* _DIRECTIONS_
Looking at the listing below, retype exactly the lines starting at the one containing "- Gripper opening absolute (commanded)" and ending at the one containing "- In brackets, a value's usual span", both included, and nothing else.

* _THE DATA_

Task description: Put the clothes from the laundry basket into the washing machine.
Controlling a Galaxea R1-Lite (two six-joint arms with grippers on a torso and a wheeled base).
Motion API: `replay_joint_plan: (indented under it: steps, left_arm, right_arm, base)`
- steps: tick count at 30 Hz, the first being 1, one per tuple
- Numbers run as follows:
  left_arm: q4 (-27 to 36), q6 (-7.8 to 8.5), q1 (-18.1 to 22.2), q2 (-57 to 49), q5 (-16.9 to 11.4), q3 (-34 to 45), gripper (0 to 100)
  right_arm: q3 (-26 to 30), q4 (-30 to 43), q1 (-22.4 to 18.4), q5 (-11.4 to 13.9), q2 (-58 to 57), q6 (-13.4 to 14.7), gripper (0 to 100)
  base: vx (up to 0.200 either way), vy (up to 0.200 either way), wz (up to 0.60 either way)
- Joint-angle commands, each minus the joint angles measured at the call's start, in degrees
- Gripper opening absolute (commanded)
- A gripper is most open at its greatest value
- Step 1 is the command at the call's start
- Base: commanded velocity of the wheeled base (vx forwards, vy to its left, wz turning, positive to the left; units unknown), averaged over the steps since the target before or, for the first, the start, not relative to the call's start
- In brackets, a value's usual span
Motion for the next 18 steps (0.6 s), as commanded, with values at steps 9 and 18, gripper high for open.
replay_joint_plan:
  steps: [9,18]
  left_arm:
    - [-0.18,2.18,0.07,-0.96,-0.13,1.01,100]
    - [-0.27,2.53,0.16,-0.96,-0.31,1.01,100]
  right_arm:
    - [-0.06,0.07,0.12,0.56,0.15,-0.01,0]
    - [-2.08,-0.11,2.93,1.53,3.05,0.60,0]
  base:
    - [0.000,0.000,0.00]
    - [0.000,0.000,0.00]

* _ANSWER SECTION_
- Gripper opening absolute (commanded)
- A gripper is most open at its greatest value
- Step 1 is the command at the call's start
- Base: commanded velocity of the wheeled base (vx forwards, vy to its left, wz turning, positive to the left; units unknown), averaged over the steps since the target before or, for the first, the start, not relative to the call's start
- In brackets, a value's usual span

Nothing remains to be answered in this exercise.